Meat Wave have operated since 2011, rising alongside Chicago scene contemporaries like Ganser, Melkbelly, and Dehd, among some of the most interesting bands in American post-punk. Malign Hex, the band’s first studio album in five years, is grim garage punk buoyed by a math-y Polvo sensibility and alloyed with the intimate fury of early Protomartyr. The titular hex refers to the burden of family lineage; the tracklist’s encroaching darkness mirrors the inevitability of that curse. Everywhere Malign Hex’s characters turn, they meet stagnation, “wading in a waveless tide” or “steering through the slime” or reckoning within “a maze malign that never ends,” and the instrumentals strive hypnotically alongside them. “Complaint” is a rollicking, panicked spiral; “Merchandise Mart” bristles like an alley cat, its narrator trapped under the banal consumerist shadow of the titular Chicago landmark. The sudden sparseness of the lullaby-like closer “Malign” is as sharp as a temperature drop; a low-voiced Sutter utters no words but “malign” and “malign hex,” but the dread in his lament is as clear as if he’d screamed it.
Sometimes the songs ride too close to their inspirations; great as they are, “10k” and “Ridiculous Car” ring almost identical to the jackknife tempos of Hot Snakes’ Audit in Progress. And when there’s too much repetition without catharsis, as in the lumbering sprawl of “Jim’s Teeth,” the lapse in pace lends the album an uneven quality.
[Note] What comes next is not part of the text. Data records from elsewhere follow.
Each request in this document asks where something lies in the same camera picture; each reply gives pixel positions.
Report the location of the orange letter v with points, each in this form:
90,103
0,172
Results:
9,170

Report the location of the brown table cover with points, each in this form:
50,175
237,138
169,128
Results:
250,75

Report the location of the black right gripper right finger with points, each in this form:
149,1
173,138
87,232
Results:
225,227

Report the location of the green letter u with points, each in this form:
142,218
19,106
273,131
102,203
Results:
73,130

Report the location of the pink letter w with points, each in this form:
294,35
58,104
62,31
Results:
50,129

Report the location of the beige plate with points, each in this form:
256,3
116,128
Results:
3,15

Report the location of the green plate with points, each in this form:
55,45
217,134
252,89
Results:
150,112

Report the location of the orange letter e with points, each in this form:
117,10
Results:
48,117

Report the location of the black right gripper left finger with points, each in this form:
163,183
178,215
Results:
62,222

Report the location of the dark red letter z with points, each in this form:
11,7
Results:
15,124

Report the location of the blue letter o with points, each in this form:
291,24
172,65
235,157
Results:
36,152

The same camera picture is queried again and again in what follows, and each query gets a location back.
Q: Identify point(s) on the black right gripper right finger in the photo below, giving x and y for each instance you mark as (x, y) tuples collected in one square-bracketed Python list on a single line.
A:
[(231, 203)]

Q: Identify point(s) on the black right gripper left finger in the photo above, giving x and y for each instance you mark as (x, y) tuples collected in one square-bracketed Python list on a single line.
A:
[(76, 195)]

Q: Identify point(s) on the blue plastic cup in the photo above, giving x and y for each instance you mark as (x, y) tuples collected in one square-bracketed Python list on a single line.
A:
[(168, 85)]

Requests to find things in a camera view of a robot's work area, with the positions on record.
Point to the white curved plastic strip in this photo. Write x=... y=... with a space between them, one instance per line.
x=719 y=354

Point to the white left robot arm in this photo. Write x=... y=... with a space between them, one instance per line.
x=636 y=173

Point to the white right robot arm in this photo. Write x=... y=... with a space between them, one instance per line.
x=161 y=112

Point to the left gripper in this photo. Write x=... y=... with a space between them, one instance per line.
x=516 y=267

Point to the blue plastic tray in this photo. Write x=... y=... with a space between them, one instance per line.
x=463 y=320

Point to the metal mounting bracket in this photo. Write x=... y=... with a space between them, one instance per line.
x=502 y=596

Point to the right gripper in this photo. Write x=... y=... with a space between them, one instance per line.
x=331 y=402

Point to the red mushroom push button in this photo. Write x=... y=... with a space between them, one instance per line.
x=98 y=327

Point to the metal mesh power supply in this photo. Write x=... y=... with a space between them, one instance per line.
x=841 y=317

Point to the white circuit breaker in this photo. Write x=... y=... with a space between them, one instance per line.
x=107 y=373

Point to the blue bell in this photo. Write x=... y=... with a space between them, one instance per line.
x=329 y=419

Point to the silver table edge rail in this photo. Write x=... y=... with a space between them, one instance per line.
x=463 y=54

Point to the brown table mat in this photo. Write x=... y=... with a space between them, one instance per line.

But in its self-stymied fury, Malign Hex still offers something uniquely, viscerally raw.
There’s an accidental meta quality to the album’s themes of recursion and confinement. Although Malign Hex is Meat Wave’s first LP since 2017’s The Incessant, it was recorded in 2019, then delayed by the pandemic. When you pair it against the warmer, brighter EP Volcano Park, recorded 2020 and released 2021, the amber-vitrified nature of the material is apparent. Compressed under the weight of distorted time, the new album’s comparative darkness takes on a grim glow, like a surreal premonition of the psychological maze in which the characters on Malign Hex find themselves trapped. But though Malign Hex has been stuck in time for three years, the songs feel novel, challengingly complex without ever compromising Meat Wave’s blunt punk philosophy.